Sì, da alcuni anni il grande pubblico ha tradito, si è defilato, ha abbandonato. Mancano pochi minuti alla partenza e solo una manciata di spettatori prendono posizione nei posti strategici del percorso. Giungiamo al mulino Meraviglia, poca gente, entriamo nel mulino Cozzi, identico spettacolo. Ci fermiamo ad ammirare un affresco del 1680 recentemente restaurato, la “Madonna delle rose”. Calma piatta. L’ambiente è meraviglioso. Respiriamo un’atmosfera d’altri tempi. Qualcuno, uno storico locale, ci spiega che presto nascerà un “Parco dei Mulini”, per preservare queste meraviglie che rischiano di scomparire.

Ritorniamo alla zona di partenza. È tutta nuova. Dopo 67 anni il vecchio Stadio è stato abbandonato («Sarà demolito. Al suo posto costruiranno un parcheggio», confida Angelo Ceriotti, il presidente dell’Unione Sportiva San Vittore Olona. Segno dei tempi…).Il luogo scelto è ampio. Confessiamo che al primo impatto abbiamo avuto qualche perplessità. Ma solo il tempo dirà se questa scelta è azzeccata. Vito Garofalo, organizzatore tosto e anima della Cinque Mulini, si dice fiducioso. «Dovevamo dare un segnale di cambiamento.

Quest’area, in parte comunale, ci è sembrata una degna cornice. È spaziosa, e permette una buona visuale. Poi non mi garbava vedere gli atleti attraversare la pista del centro sportivo. Questo è un cross vero, unico, quel tratto sul sintetico stonava. Abbiamo voluto lanciare una nuova sfida».

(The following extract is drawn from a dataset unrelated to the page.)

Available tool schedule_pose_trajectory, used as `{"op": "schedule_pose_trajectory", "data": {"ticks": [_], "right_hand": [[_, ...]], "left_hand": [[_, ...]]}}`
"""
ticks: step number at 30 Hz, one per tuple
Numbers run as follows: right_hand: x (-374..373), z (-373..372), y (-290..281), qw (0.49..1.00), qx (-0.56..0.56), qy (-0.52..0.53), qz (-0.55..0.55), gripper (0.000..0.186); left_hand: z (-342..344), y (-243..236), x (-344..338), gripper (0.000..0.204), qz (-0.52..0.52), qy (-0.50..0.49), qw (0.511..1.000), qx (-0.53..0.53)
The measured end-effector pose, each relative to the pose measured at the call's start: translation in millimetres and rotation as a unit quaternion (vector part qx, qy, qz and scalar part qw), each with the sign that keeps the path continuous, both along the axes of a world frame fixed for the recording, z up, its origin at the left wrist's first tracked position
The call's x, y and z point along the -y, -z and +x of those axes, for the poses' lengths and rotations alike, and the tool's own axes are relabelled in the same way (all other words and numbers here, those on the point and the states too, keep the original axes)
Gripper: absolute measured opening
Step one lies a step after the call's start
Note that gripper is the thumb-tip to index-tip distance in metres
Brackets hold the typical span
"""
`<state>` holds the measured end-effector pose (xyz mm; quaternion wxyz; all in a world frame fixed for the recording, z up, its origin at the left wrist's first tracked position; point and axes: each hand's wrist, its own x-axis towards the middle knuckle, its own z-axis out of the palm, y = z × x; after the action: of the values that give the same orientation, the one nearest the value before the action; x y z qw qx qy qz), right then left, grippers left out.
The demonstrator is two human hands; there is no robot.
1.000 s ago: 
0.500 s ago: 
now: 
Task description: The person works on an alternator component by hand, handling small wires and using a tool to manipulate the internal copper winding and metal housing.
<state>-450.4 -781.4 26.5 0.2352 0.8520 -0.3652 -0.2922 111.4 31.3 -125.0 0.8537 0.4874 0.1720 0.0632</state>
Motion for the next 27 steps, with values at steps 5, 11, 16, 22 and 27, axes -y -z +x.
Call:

È questo il segreto: trovare sempre nuovi stimoli, nuove idee, nuovi programmi per cercare di rilanciare una manifestazione che la grande maratoneta norvegese Grete Andersen Waitz, che da queste parti si impose ben sei volte, definì “il Cross più bello del mondo“. Vero. Condividiamo.

È una sfida difficile, che gli organizzatori non possono affrontare da soli. La continua disaffezione verso questa specialità, da parte del pubblico e degli atleti, è un problema che deve coinvolgere tutto il movimento italiano nella sua globalità. Per il momento hanno lanciato un sasso nello stagno. Per il momento hanno avuto ragione. L’edizione 2000 è stata entusiasmante. Finalmente abbiamo assistito ad una sfida fra africani ed atleti azzurri, dove questi ultimi non hanno sfigurato. Anzi.

Prima la palermitana Agata Balsamo che ha resistito caparbiamente in testa sin dalle prime battute, cedendo solo nel finale ad una scatenata marocchina Asmae Leghzoui, ma davanti ad una Weiermann campionessa europea di Cross e prima lo scorso anno a San vittore. Poi ci hanno pensato Rachid Berardi e Giuliano Battocletti ad accendere le speranze. Certo, nessuno pensava che potessero uscire vincitori dalla sfida con Paul Tergat, il cinque volte campione del mondo di Cross, però sino alla fine, o quasi, li abbiamo visti baldanzosi e per nulla rinunciatari. Il successo, alla fine, è andato al giovane Charles Kamathi che già altre due volte in questo inizio di stagione aveva castigato il maestro.

Charles Kamathi, keniano di 20 anni, ha castigato il cinque volte campione del mondo Paul Tergat, vincendo la Cinque Mulini n. 68. (Foto Omar Bai)

Tergat, forse troppo rinunciatario nelle prime battute, si è arreso allo sprint imperioso del nuovo talento kenyano. «È giovane, determinato, ha grosse qualità – aveva detto di lui Tergat – con queste caratteristiche potrà ottenere molte soddisfazioni». Per ora ha rispettato i pronostici. Il futuro è suo.